Have you broken an early decision contract?

Anonymous
Anonymous wrote:
Anonymous wrote:
Anonymous wrote:
Anonymous wrote:
Anonymous wrote:
Anonymous wrote:
Anonymous wrote:Our kid’s school makes you withdraw other applications as soon as you get your ED results.


Do you mean high school?
yes. our college counselors would be all over someone trying to back out of their ED. And they wouldn't send out the senior year first marking period grades to the EA/RD schools.


Is this a private school? Because our public school can barely handle basic college admissions tasks and actually failed to send out transcripts this year for students applying EA.


+1. The public school counselors can barely keep up with deadlines. No way they are tracking whether a kid was admitted ED And they shouldn’t send a transcript to another school. If DS hadn’t told his counselor he was admitted ED the counselor would have never known.

Schools sharing ED lists is presumably to other ED schools. Don’t think they share their ED list with nonED schools.

All a kid has to say is change in financial circumstances and they are released. No one knows the unique circumstances of each family.


Really? Does your school have naviance or scoir? Then they are tracking ED and RD decisions.


Not to mention that the counselor has to electronically sign the ED application (not the case for RD).

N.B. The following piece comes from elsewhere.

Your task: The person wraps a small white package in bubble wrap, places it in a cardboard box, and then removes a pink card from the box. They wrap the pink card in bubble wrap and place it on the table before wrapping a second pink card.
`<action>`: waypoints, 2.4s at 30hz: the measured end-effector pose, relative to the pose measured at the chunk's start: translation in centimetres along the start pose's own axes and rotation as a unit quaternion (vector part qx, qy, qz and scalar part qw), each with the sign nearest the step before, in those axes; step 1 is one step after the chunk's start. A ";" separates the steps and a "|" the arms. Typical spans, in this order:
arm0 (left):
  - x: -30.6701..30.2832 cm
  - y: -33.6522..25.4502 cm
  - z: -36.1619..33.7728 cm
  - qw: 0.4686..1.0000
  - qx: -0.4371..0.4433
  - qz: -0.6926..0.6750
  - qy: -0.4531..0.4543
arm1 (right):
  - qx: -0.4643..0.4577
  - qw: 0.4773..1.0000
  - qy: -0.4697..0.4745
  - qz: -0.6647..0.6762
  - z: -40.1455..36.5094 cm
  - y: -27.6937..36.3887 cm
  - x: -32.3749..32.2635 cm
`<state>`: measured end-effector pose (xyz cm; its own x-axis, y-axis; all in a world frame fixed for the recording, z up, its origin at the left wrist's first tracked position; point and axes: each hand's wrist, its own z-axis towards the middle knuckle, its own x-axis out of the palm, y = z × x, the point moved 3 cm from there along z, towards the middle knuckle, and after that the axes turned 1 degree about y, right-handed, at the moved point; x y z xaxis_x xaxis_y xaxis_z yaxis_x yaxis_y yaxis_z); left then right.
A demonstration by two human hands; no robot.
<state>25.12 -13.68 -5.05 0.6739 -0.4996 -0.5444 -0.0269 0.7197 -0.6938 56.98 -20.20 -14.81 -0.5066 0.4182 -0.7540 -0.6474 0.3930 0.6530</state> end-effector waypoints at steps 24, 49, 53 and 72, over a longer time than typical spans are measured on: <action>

Naviance doesn’t track ED v RD at the two MCPS schools my kids attend.


The counselors still sign the ED agreement and have the acceptance data. That’s all the info they need.


Anonymous
Would be met with a lot of drama at our Big-3, unless the contract was broken for demonstrated financial reasons. The ratio of counselors to students is small enough that the counselors would keep track, and there would be repercussions. Not a smart move, especially if the student has younger siblings at the school.
Anonymous
I’ve alway been suspicious about ED from an equity standpoint. I can’t take schools seriously who claim to care about equity but continue with ED and legacy admissions. After reading these comments I now think the DOJ should be investigating these schools with ED policies for antitrust violations. Black balling high schools? Contacting peer schools to black ball students. Something smells rotten.
Anonymous
Anonymous wrote:I’ve alway been suspicious about ED from an equity standpoint. I can’t take schools seriously who claim to care about equity but continue with ED and legacy admissions. After reading these comments I now think the DOJ should be investigating these schools with ED policies for antitrust violations. Black balling high schools? Contacting peer schools to black ball students. Something smells rotten.


Read the thread—the DOJ opened an investigation in 2018 and dropped it.
Anonymous
Anonymous wrote:I’ve alway been suspicious about ED from an equity standpoint. I can’t take schools seriously who claim to care about equity but continue with ED and legacy admissions. After reading these comments I now think the DOJ should be investigating these schools with ED policies for antitrust violations. Black balling high schools? Contacting peer schools to black ball students. Something smells rotten.


Who is excluded from ED? Anyone can apply ED.